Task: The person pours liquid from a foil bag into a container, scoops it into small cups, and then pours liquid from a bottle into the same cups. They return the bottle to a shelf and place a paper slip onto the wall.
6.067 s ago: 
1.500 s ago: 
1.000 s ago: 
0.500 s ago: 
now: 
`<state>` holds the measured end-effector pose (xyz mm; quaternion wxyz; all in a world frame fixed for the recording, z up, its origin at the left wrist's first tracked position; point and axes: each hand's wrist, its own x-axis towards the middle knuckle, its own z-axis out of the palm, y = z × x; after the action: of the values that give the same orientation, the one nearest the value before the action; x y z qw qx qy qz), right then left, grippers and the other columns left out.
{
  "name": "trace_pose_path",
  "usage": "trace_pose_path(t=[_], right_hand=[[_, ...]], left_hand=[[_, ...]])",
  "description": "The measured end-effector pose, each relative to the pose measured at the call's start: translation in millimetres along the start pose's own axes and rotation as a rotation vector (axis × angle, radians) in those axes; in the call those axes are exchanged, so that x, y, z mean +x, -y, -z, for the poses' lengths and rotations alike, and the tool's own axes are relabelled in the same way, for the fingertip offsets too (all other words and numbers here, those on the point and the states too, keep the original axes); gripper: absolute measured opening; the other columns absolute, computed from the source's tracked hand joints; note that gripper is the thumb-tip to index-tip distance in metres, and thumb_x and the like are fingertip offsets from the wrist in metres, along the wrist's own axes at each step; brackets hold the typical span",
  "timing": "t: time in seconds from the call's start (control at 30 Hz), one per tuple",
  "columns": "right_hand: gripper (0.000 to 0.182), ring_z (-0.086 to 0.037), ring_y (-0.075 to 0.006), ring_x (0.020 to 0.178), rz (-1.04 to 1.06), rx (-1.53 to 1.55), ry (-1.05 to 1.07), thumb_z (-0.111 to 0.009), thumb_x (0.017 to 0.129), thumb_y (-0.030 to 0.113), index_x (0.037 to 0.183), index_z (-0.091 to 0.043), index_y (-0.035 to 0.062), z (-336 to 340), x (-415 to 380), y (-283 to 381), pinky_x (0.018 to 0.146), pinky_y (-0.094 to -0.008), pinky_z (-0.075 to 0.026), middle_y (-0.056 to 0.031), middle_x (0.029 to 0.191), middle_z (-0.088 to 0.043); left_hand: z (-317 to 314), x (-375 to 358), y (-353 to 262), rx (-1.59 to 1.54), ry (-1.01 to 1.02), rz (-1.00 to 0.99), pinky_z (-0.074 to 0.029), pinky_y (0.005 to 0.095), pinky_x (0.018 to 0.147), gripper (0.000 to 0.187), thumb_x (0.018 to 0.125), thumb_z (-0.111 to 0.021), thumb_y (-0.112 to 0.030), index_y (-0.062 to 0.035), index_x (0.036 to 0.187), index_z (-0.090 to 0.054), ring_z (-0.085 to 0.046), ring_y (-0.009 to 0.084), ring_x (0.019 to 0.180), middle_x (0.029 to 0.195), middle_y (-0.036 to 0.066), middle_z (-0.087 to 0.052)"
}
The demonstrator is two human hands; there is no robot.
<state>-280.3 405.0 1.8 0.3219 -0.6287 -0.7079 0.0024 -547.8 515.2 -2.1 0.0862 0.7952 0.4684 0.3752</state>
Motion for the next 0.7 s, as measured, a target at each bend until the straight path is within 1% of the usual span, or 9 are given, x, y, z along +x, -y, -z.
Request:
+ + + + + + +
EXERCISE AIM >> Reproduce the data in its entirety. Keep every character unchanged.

TASK RESPONSE >>
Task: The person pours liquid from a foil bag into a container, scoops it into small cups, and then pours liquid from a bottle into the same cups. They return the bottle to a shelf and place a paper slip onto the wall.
6.067 s ago: 
1.500 s ago: 
1.000 s ago: 
0.500 s ago: 
now: 
`<state>` holds the measured end-effector pose (xyz mm; quaternion wxyz; all in a world frame fixed for the recording, z up, its origin at the left wrist's first tracked position; point and axes: each hand's wrist, its own x-axis towards the middle knuckle, its own z-axis out of the palm, y = z × x; after the action: of the values that give the same orientation, the one nearest the value before the action; x y z qw qx qy qz), right then left, grippers and the other columns left out.
{
  "name": "trace_pose_path",
  "usage": "trace_pose_path(t=[_], right_hand=[[_, ...]], left_hand=[[_, ...]])",
  "description": "The measured end-effector pose, each relative to the pose measured at the call's start: translation in millimetres along the start pose's own axes and rotation as a rotation vector (axis × angle, radians) in those axes; in the call those axes are exchanged, so that x, y, z mean +x, -y, -z, for the poses' lengths and rotations alike, and the tool's own axes are relabelled in the same way, for the fingertip offsets too (all other words and numbers here, those on the point and the states too, keep the original axes); gripper: absolute measured opening; the other columns absolute, computed from the source's tracked hand joints; note that gripper is the thumb-tip to index-tip distance in metres, and thumb_x and the like are fingertip offsets from the wrist in metres, along the wrist's own axes at each step; brackets hold the typical span",
  "timing": "t: time in seconds from the call's start (control at 30 Hz), one per tuple",
  "columns": "right_hand: gripper (0.000 to 0.182), ring_z (-0.086 to 0.037), ring_y (-0.075 to 0.006), ring_x (0.020 to 0.178), rz (-1.04 to 1.06), rx (-1.53 to 1.55), ry (-1.05 to 1.07), thumb_z (-0.111 to 0.009), thumb_x (0.017 to 0.129), thumb_y (-0.030 to 0.113), index_x (0.037 to 0.183), index_z (-0.091 to 0.043), index_y (-0.035 to 0.062), z (-336 to 340), x (-415 to 380), y (-283 to 381), pinky_x (0.018 to 0.146), pinky_y (-0.094 to -0.008), pinky_z (-0.075 to 0.026), middle_y (-0.056 to 0.031), middle_x (0.029 to 0.191), middle_z (-0.088 to 0.043); left_hand: z (-317 to 314), x (-375 to 358), y (-353 to 262), rx (-1.59 to 1.54), ry (-1.01 to 1.02), rz (-1.00 to 0.99), pinky_z (-0.074 to 0.029), pinky_y (0.005 to 0.095), pinky_x (0.018 to 0.147), gripper (0.000 to 0.187), thumb_x (0.018 to 0.125), thumb_z (-0.111 to 0.021), thumb_y (-0.112 to 0.030), index_y (-0.062 to 0.035), index_x (0.036 to 0.187), index_z (-0.090 to 0.054), ring_z (-0.085 to 0.046), ring_y (-0.009 to 0.084), ring_x (0.019 to 0.180), middle_x (0.029 to 0.195), middle_y (-0.036 to 0.066), middle_z (-0.087 to 0.052)"
}
The demonstrator is two human hands; there is no robot.
<state>-280.3 405.0 1.8 0.3219 -0.6287 -0.7079 0.0024 -547.8 515.2 -2.1 0.0862 0.7952 0.4684 0.3752</state>
Motion for the next 0.7 s, as measured, a target at each bend until the straight path is within 1% of the usual span, or 9 are given, x, y, z along +x, -y, -z.
Request:

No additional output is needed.